- [WHAT NEEDS TO BE DONE]: Search the listing below for the string "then" and show each line that contains it.

********************

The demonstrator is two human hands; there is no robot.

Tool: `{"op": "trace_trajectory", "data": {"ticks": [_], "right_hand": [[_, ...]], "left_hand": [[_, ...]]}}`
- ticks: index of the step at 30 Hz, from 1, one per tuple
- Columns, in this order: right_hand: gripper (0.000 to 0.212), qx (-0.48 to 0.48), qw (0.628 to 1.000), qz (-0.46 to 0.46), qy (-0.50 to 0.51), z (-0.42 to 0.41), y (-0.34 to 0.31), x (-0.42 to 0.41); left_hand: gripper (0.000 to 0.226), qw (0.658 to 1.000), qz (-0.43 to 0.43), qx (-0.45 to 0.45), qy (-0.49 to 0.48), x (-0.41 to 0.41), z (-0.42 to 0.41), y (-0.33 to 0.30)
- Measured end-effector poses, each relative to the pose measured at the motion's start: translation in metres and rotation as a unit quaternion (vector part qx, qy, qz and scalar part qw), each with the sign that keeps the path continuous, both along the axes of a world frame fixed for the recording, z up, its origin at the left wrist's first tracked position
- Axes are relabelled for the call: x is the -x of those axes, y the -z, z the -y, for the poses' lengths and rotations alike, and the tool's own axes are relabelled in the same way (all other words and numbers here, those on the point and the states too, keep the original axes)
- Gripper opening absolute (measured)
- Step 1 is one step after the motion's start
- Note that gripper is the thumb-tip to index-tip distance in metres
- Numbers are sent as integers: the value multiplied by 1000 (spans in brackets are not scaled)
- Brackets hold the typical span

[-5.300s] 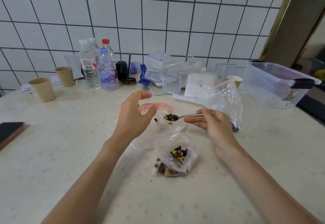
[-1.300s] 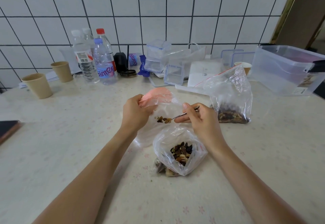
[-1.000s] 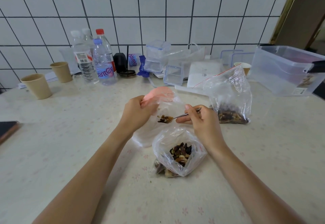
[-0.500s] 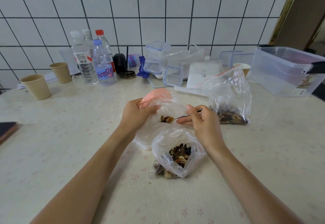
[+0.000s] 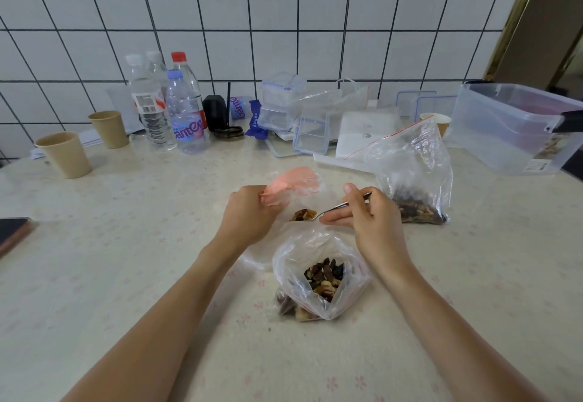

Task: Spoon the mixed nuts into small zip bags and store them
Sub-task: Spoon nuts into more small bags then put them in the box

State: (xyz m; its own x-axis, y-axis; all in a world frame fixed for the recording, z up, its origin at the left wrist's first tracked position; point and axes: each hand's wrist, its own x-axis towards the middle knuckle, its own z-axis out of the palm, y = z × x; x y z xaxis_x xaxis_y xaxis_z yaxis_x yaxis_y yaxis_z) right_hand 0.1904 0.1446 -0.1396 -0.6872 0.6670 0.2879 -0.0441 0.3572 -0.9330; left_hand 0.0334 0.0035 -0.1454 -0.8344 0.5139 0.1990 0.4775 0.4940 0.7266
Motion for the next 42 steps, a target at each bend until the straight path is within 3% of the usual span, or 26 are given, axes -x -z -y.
{"op": "trace_trajectory", "data": {"ticks": [6,16,22,27,31,37,42], "right_hand": [[40,12,1000,-22,-2,-3,-3,-4],[36,42,998,28,-38,-3,-2,-3],[34,95,995,14,-27,-3,5,1],[38,100,995,14,-7,-4,12,5],[46,161,987,10,11,-6,13,5],[29,208,978,-32,-5,-4,9,4],[27,224,973,-26,-47,-3,5,3]], "left_hand": [[7,999,-12,-37,-11,-1,-1,1],[18,997,-44,-58,23,-5,1,6],[21,996,-51,-60,30,-7,2,4],[13,996,-40,-67,40,-9,2,1],[11,994,-31,-77,66,-12,3,-3],[13,996,-31,-53,63,-10,2,-3],[12,997,-32,-24,66,-10,1,-3]]}}
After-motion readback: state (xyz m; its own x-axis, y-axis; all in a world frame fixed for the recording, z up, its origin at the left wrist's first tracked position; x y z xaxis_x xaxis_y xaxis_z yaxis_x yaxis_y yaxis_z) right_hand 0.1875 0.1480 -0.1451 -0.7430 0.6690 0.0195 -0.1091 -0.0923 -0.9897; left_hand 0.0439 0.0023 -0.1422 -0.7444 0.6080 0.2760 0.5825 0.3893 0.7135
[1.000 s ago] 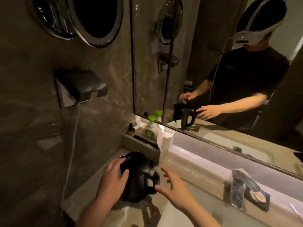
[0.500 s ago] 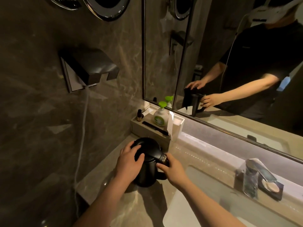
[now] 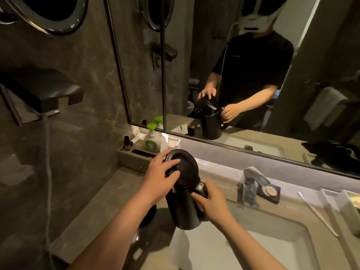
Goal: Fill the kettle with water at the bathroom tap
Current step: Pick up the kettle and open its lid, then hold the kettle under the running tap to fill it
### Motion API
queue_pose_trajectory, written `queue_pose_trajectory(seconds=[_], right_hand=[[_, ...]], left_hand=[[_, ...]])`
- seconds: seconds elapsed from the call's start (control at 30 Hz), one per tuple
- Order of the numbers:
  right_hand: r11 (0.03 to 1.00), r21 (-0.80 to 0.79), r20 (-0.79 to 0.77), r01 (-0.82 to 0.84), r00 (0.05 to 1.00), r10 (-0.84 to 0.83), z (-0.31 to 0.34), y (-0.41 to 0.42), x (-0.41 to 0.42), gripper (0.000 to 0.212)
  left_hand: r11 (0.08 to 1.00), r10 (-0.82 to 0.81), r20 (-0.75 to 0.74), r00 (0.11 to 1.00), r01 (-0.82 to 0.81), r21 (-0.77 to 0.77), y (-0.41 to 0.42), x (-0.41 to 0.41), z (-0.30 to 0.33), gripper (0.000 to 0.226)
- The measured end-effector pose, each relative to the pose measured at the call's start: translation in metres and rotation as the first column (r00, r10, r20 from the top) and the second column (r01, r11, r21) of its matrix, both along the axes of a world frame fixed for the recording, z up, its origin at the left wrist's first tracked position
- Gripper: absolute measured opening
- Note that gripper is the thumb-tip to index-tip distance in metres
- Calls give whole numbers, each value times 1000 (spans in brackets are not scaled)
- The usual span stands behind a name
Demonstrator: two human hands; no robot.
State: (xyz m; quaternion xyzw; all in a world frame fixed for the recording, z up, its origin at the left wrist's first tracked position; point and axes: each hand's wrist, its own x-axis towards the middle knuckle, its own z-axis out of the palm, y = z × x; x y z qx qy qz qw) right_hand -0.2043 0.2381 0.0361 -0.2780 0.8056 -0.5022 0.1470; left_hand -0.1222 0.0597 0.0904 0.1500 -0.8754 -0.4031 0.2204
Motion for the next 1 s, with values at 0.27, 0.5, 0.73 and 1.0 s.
queue_pose_trajectory(seconds=[0.27, 0.5, 0.73, 1.0], right_hand=[[973, 22, 111, 231, 966, -232, -26, 104, -1, 21], [895, 129, 157, 427, 882, -444, -51, 203, -11, 16], [858, 152, 235, 491, 825, -514, -79, 239, -28, 14], [844, 132, 342, 520, 775, -531, -115, 226, -60, 15]], left_hand=[[949, -306, 7, 952, 304, 83, 91, -44, 13, 45], [932, -355, 139, 925, 339, 126, 127, -90, -37, 39], [902, -382, 345, 857, 427, -62, 160, -156, -65, 42], [808, -365, 397, 842, 498, -314, 173, -231, -88, 46]])
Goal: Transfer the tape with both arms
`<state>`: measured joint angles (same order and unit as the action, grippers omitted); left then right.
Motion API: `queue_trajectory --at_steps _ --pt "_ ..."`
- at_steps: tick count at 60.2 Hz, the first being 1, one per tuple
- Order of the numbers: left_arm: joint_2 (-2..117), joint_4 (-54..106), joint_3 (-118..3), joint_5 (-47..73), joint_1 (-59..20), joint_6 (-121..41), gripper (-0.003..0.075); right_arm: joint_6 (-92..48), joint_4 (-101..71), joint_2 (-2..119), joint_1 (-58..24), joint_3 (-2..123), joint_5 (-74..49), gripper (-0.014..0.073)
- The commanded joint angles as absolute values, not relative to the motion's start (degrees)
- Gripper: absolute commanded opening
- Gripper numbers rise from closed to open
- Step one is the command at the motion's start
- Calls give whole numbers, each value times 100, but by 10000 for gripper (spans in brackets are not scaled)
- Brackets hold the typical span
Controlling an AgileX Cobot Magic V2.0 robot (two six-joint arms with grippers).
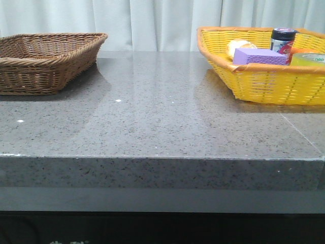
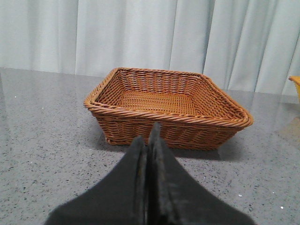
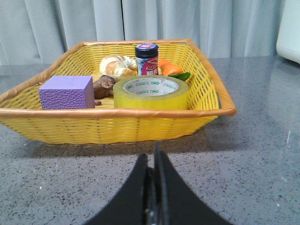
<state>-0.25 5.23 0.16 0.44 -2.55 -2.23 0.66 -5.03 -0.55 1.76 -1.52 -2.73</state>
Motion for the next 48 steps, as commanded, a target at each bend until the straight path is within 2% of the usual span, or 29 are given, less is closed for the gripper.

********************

- [THE COMPLETED TASK]:
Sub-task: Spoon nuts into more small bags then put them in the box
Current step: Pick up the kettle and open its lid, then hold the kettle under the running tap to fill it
`<state>`: measured joint angles (same order and unit as the action, grippers omitted); left then right.

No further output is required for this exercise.